Colin Moriarty, a prominent member of the games press, has resigned from the Kinda Funny media channel he co-founded less than a week after publishing a tweet widely regarded as sexist.
Moriarty, who founded Kinda Funny with three colleagues from IGN two years ago, announced his decision to resign, "effective immediately," in a Facebook post.
"This morning, the guys and I had a constructive conversation, and feel that, with our separate visions for the future and for the direction of the company, it's time to go our separate ways," Moriarty wrote, emphasising his "heavy heart and great sadness" at the choice. "I want to be clear that this was my decision. Just as we collaborated as friends, so too do we part."
Moriarty talked about his desire to "reconnect" with subjects closer to his heart, including politics, history, philosophy, and reading books - "talking about things I feel are most impactful and essential for a person like me." He also said that new "opportunities" already existed that would take him in that, "new, different, and exciting direction, a direction that I feel makes perfect sense for me."
However, Moriarty's post didn't refer to the delicate situation that preceded his resignation: a tweet, published on International Women's Day, that was criticised by observers and his peers and former colleagues.
Ah. Peace and quiet.#ADayWithoutAWoman— Colin Moriarty (@notaxation) March 8, 2017
She's actually in bed next to me, and thinks my blatantly obvious joke is funny. Because not all people are humorless sacks of shit. LOL. https://t.co/ctpxLu0YT8— Colin Moriarty (@notaxation) March 8, 2017
Gregg Miller, one of Moriarty's co-founders at Kinda Funny, issued a response the following day, in which he placed himself, "into the camp that believes the tweet was in poor taste."
"Was Colin's tweet a joke? Sure, but that doesn't make it OK," Miller said in the statement, which you can read in full on Twitter. "Context is important... On Twitter (as I've learned so many times), there's no tone or contextual clues. The number of times I've said something only to see it interpreted a different way is enumerable. That happened here. I wish it hadn't.

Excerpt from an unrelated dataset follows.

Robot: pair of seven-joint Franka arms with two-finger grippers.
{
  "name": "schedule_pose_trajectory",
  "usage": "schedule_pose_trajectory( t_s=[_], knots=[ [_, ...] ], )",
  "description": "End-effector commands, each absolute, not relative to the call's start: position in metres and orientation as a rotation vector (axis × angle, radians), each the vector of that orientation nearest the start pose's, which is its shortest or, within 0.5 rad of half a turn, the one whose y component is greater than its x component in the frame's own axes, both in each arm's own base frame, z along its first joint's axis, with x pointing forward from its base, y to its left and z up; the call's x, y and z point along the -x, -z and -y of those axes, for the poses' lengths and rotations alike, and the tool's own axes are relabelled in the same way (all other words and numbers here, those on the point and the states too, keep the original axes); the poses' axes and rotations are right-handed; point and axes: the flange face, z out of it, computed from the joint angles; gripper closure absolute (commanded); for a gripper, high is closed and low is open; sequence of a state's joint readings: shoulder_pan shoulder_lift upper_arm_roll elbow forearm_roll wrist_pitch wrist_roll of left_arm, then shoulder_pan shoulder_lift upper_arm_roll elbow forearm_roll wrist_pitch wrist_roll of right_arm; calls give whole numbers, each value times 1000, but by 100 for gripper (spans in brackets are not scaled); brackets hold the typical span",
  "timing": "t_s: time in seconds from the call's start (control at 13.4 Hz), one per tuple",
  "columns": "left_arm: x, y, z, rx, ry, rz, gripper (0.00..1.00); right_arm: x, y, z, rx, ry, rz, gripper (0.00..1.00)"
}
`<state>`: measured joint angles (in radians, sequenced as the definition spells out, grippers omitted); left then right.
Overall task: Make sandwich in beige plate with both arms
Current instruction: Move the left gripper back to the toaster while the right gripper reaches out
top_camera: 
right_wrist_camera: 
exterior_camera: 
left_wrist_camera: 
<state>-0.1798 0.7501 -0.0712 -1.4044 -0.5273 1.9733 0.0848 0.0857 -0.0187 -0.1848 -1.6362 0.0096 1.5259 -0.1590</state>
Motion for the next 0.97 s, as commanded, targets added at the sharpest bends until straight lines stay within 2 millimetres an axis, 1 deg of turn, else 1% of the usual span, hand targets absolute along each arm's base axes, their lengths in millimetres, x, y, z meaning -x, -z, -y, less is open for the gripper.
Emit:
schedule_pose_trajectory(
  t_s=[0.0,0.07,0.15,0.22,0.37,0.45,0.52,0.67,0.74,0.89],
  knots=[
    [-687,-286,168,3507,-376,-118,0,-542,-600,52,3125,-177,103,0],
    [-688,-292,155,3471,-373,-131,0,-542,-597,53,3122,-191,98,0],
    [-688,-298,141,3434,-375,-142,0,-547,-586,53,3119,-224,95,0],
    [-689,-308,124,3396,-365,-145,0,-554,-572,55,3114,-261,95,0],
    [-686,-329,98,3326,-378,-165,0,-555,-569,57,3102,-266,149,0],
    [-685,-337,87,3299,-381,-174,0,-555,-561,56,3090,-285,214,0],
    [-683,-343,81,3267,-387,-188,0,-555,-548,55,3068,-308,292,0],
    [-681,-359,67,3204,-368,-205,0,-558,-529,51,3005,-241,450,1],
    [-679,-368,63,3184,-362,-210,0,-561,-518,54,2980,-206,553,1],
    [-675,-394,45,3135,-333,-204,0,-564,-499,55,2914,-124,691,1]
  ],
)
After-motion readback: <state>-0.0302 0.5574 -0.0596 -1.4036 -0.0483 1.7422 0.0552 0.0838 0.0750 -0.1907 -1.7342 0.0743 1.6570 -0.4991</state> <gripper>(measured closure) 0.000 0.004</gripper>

We're talking about this as a group."
One of the outcomes of that discussion was for Moriarty to pull out of Kinda Funny's commitments at PAX East; a decision that Miller claimed had come directly from Moriarty, who wanted the channel's fans to, "enjoy our panel without distractions."
Miller addressed Moriarty's departure on a Twitch livestream yesterday, as reported by Polygon. "We had a long conversation today," he said. "The long and short of it is, we've been moving in two directions for a long time. There's no hurt feelings; we're not mad at him, he's not mad at us. We're just going in two completely opposite directions in terms of what we want to do and that's OK."
"The tweet and the whole exchange last week, while upsetting, obviously, [Colin's resignation] is not because of that. That is a symptom, if not the most public expression, that there was something happening in terms of us growing apart."